Robinson also asserts that his PCRA counsel failed to "discern" this issue. Brief for Appellant at 14. To the extent that Robinson seeks to raise a claim of PCRA counsel ineffectiveness regarding this issue, his claim is waived, as he failed to raise this issue in his pro se Response to the PCRA court's Rule 907 Notice of its intent to dismiss Robinson's Amended Petition. See Commonwealth v. Henkel , 90 A.3d 16, 29 (Pa. Super. 2014) (explaining that claims of PCRA counsel's ineffectiveness cannot be raised for the first time on appeal, and must be raised in response to a Rule 907 notice of dismissal or in a serial PCRA Petition).

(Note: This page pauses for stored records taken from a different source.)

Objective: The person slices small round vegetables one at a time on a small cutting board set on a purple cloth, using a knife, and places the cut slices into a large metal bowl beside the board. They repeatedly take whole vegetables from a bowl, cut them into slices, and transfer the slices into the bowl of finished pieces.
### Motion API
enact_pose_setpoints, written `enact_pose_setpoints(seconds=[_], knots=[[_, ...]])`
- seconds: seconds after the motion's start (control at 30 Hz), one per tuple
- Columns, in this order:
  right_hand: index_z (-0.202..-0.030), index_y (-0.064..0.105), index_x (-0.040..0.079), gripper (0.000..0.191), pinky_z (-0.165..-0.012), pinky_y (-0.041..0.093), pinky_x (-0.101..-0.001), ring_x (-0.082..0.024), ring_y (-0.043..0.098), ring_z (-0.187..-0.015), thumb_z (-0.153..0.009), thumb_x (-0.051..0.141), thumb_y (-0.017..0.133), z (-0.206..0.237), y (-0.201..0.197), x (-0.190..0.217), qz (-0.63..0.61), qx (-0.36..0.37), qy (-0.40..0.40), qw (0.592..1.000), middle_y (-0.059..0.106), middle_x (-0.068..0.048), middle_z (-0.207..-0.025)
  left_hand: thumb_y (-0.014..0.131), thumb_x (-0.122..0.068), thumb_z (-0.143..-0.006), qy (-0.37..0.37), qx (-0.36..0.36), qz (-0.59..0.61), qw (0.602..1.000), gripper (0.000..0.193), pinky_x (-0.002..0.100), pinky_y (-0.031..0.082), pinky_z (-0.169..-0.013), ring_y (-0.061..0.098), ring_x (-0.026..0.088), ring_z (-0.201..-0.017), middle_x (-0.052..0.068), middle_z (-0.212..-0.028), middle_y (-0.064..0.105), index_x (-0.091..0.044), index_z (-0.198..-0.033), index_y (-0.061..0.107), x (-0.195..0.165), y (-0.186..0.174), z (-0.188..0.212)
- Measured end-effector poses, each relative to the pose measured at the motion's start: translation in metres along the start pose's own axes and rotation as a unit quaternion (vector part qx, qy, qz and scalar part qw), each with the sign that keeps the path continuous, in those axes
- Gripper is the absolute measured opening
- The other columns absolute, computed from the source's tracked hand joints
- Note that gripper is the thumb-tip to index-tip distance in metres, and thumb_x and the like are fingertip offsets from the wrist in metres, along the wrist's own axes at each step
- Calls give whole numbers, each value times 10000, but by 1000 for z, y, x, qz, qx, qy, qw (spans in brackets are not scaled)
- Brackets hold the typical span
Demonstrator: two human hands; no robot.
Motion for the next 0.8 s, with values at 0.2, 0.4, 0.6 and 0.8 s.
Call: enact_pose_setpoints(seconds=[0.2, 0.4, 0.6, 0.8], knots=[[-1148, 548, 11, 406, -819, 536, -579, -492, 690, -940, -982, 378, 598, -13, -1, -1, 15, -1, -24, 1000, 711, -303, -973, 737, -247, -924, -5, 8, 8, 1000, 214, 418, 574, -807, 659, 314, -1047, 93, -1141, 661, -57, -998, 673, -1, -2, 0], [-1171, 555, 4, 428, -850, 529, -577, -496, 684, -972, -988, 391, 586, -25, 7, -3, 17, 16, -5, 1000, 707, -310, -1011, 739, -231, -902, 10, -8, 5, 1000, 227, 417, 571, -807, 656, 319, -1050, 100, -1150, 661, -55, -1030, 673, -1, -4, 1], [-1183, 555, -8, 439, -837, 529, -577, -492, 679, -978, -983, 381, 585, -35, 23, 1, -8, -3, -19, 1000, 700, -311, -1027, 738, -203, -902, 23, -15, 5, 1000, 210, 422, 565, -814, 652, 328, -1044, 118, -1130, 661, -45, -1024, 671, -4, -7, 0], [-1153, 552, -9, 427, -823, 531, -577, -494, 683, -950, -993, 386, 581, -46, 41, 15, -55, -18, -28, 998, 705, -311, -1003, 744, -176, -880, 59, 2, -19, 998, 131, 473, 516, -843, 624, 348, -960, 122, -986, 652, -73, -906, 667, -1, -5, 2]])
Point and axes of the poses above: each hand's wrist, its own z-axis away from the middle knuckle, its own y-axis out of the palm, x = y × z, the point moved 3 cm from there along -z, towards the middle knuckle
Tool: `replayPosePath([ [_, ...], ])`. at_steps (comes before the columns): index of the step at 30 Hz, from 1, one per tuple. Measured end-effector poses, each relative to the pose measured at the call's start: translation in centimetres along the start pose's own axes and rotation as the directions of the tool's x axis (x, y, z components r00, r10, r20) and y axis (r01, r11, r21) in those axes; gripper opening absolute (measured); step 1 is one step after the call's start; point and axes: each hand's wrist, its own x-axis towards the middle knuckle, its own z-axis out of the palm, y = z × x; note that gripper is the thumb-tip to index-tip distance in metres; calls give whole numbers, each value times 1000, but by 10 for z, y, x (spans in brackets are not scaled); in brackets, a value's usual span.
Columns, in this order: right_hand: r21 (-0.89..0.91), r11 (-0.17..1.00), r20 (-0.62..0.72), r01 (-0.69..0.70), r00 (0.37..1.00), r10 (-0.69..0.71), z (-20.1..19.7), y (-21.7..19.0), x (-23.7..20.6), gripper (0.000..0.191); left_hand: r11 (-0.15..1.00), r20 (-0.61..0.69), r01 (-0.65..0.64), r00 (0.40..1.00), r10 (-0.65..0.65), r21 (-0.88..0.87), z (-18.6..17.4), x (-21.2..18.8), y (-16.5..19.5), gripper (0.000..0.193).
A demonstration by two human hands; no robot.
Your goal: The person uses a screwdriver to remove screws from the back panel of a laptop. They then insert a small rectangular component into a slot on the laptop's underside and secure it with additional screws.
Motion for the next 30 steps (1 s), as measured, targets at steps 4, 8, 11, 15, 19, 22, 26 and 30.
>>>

In his second issue, Robinson contends that, although he spoke to trial counsel about stipulating to the SOAB findings, their conversation "does not demonstrate that [Robinson] was fully [ap]prised of the legal bounds automatically assumed by the [PCRA] court[,] i.e.[, that Robinson] cannot challenge the findings of the SOAB, if he[,] in fact[,] agreed to being a [SVP]." Brief for Appellant at 34 (capitalization omitted). Robinson asserts that he was not fully informed of the consequences of the stipulation, and did not knowingly and intelligently provide his consent to the stipulation. Id. Robinson claims that "trial counsel never spoke to [him] regarding any conversation he allegedly had with Dr. [Timothy] Foley, [and] thereby[] committed an ethical violation." Id. at 35 (capitalization omitted). Robinson argues that the PCRA court's statement that Robinson had witnesses at the SVP hearing is incorrect because (1) trial counsel had already stipulated to the SOAB findings; and (2) Robinson's mother spoke on his behalf at the allocution stage of sentencing, not at the SVP hearing. Id.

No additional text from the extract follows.